# Pentium III + Gentoo

## ourcach

Hi there ppl.

I have recently acquired a Pentium III and i have installed gentoo, but when i compile something it crashes:S and i don't have a clue why:S:S:S

has anyone have this problem, or anyone knows what it can be?

I tested the RAM and it is OK...

----------

## orange_juice

Hi,

I think that it would be proper, while installing, to use the more generic x86 stage3. 

i.e. 

stage3-x86-2006.0.tar.bz2  

There are also 

stage3-i586-2006.0.tar.bz2 -> Pentium 3 (??)

stage3-i686-2006.0.tar.bz2 -> Pentium 4

Do a

```
cat /proc/cpuinfo
```

This will show you exactly the type of your cpu. Then, you can find the correct flags to use in your /etc/make.conf at this guide.
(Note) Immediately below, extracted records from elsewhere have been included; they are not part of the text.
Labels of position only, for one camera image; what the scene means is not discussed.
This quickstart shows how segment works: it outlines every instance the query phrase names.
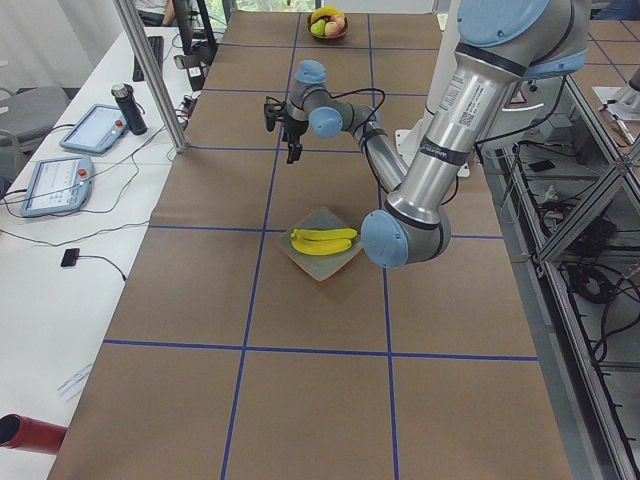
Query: red apple
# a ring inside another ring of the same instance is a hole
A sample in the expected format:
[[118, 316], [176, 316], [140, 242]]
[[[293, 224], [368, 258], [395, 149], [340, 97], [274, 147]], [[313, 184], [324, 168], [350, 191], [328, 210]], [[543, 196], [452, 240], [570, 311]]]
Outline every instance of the red apple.
[[324, 26], [324, 36], [325, 37], [336, 37], [340, 35], [342, 29], [336, 22], [327, 22]]
[[342, 15], [331, 15], [330, 22], [336, 22], [340, 27], [340, 30], [344, 30], [344, 17]]

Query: bunch of bananas
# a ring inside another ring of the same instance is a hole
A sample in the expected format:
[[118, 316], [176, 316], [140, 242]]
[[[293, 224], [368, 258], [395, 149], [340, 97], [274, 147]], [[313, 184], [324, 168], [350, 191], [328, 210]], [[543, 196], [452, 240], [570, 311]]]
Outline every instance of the bunch of bananas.
[[352, 240], [358, 236], [353, 228], [334, 228], [333, 230], [307, 230], [294, 228], [291, 232], [291, 245], [305, 255], [333, 255], [349, 250]]
[[324, 7], [318, 8], [311, 14], [311, 23], [316, 23], [317, 20], [320, 20], [323, 17], [333, 17], [334, 15], [344, 17], [344, 12], [342, 10], [338, 10], [332, 5], [325, 5]]

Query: red cylinder
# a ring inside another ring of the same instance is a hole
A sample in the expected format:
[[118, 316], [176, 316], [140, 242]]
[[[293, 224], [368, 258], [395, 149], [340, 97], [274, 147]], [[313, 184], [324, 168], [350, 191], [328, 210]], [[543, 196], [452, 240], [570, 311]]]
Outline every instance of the red cylinder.
[[0, 418], [0, 447], [56, 455], [66, 427], [15, 413]]

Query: black bottle
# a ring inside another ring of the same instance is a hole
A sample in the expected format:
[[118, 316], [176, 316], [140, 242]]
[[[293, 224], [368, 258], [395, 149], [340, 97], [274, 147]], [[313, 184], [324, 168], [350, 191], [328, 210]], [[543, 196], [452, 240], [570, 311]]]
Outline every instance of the black bottle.
[[133, 87], [126, 83], [116, 83], [111, 87], [111, 94], [115, 97], [122, 115], [124, 115], [131, 133], [142, 135], [147, 131], [147, 125], [142, 119], [135, 98], [133, 98]]

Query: bowl of fruit
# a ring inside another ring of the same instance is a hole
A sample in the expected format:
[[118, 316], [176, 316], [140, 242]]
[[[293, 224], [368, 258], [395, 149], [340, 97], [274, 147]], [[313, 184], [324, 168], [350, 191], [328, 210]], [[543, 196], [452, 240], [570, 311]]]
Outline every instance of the bowl of fruit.
[[331, 5], [325, 5], [307, 17], [307, 29], [314, 38], [333, 40], [347, 34], [349, 21], [343, 11]]
If after performing the above steps the situation is still the same, please post the output of 

```
cat /proc/cpuinfo && emerge --info
```

 and the exact error message that you get while compiling.

Kind regards,

orange_juice

----------

## NeddySeagoon

ourcach,

Hmm .. is it really a P3 ?

Please post the output of

```
less /proc/cpuinfo
```

If it always crashes compiling the same package in the same place, it probably a software issue.

If its random crashes and some (small) things compile OK, its likely to be a hardware issue.

Clean the CPU heatsink and fan very carefully, with a stiff brush (paintbrush).

Do not use a hoover and do not attempt to remove the heatsink from the CPU as you will need replacement thermal paste to refit it.

----------

## at240

The i686 stage should be OK for Pentium 3, IIRC.

Could you post the output of emerge --info, please?

----------

## ourcach

Here is the output of the files

cat /proc/cpuinfo:

processor       : 0

vendor_id       : GenuineIntel

cpu family      : 6

model           : 7

model name      : Pentium III (Katmai)

stepping        : 3

cpu MHz         : 451.093

cache size      : 512 KB

fdiv_bug        : no

hlt_bug         : no

f00f_bug        : no

coma_bug        : no

fpu             : yes

fpu_exception   : yes

cpuid level     : 2

wp              : yes

flags           : fpu vme de pse tsc msr pae mce cx8 sep mtrr pge mca cmov pat pse36 mmx fxsr sse up

bogomips        : 903.37

emerge --info :Portage 2.0.54 (default-linux/x86/no-nptl, gcc-3.4.4, glibc-2.3.5-r2, 2.6.17-gentoo-r2 i686)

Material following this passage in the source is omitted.